What you will do: A single number is required: the count of lines in the entries below that include the word "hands".

The data:
- Opening Delimiter -

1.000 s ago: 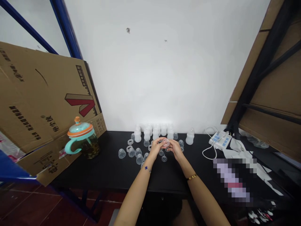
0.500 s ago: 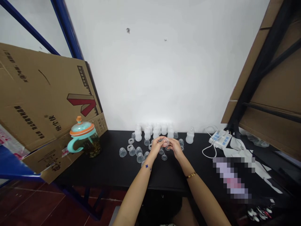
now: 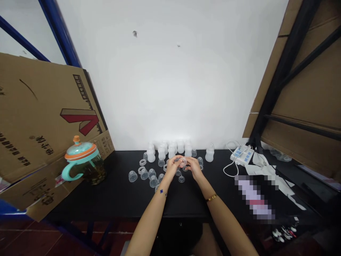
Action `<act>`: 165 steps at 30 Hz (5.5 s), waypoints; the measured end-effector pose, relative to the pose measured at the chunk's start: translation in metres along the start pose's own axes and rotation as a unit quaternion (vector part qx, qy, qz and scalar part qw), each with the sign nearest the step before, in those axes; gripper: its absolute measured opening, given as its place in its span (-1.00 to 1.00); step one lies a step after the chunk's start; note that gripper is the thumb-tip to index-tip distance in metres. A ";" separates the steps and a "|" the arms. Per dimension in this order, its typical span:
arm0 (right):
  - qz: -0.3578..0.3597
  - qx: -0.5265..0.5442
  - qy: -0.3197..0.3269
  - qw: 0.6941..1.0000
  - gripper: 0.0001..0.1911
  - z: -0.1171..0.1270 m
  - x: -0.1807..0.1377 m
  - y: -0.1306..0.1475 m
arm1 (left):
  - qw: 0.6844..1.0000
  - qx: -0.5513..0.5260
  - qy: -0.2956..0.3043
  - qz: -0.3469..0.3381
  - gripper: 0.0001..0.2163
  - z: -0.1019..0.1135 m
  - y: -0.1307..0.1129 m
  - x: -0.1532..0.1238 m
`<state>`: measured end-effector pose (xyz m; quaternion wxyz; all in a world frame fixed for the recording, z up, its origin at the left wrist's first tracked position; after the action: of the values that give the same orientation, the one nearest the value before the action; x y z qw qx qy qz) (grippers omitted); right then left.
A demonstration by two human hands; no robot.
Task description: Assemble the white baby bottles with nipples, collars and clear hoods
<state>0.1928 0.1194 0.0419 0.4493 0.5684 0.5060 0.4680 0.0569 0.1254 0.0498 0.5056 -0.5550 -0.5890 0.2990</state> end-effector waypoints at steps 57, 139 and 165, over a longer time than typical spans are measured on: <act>-0.032 0.025 0.005 0.999 -0.69 0.002 0.002 -0.001 | 1.000 -0.006 -0.004 -0.009 -0.54 -0.006 0.006 -0.002; 0.229 -0.292 -0.051 0.927 -0.66 -0.007 -0.007 0.002 | 0.980 0.176 -0.045 -0.080 -0.67 -0.003 0.002 -0.012; 0.222 -0.265 -0.064 0.936 -0.63 -0.007 -0.012 0.005 | 0.967 0.225 -0.044 -0.110 -0.67 -0.007 -0.003 -0.017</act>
<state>0.1862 0.1075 0.0465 0.4997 0.5549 0.1947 0.6360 0.0599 0.1070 0.0496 0.6208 -0.3451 -0.5857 0.3904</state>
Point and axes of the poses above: each hand's wrist, its own x-axis towards the middle knuckle, its own z-axis out of the back of the hand, y = z × x, the point moved 2 cm from there along x, towards the middle knuckle, and after that the axes turned 8 degrees about -x, right-handed, at the moved point
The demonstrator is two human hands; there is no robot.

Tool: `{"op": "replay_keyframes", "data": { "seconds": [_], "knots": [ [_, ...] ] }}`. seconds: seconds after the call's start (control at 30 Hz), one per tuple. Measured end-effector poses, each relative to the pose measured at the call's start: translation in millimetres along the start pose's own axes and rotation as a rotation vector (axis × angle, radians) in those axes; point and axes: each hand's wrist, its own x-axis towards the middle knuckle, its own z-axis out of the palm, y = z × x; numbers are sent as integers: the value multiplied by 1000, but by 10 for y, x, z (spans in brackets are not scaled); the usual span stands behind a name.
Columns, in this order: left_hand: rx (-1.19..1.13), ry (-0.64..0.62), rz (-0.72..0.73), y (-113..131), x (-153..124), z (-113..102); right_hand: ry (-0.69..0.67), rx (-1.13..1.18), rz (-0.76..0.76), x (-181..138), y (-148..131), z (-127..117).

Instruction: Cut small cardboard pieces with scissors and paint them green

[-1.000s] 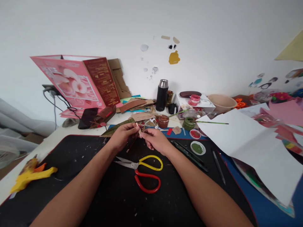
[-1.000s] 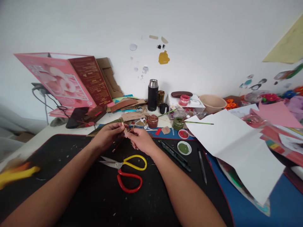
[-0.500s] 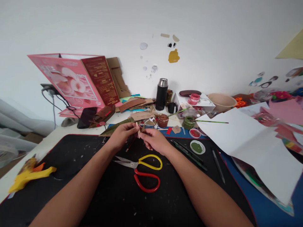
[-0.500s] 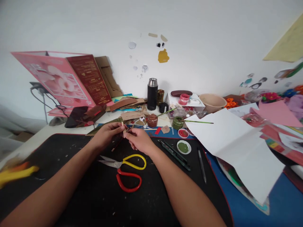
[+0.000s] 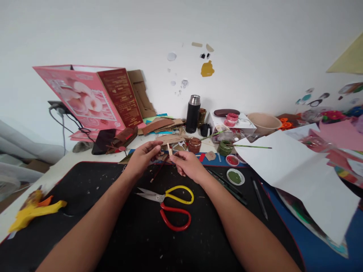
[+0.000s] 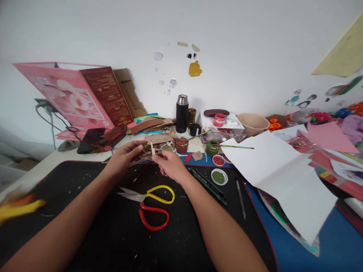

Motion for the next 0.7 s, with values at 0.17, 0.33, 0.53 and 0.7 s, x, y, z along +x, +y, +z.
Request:
{"op": "replay_keyframes", "data": {
  "seconds": [0.17,0.33,0.53,0.7],
  "knots": [
    [181,82,78,-8,30,-70,139,-641,-73,-18,-78,-98],
    [328,79,154,-5,11,-72,91,-1042,-73,-57,-85,-34],
    [355,111,194,28,-2,-95,72,-1141,-63,-55,-66,-25],
    [344,169,177,61,17,-171,71,-1177,-38,-54,-93,-25]
  ]
}}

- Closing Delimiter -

The completed task: 2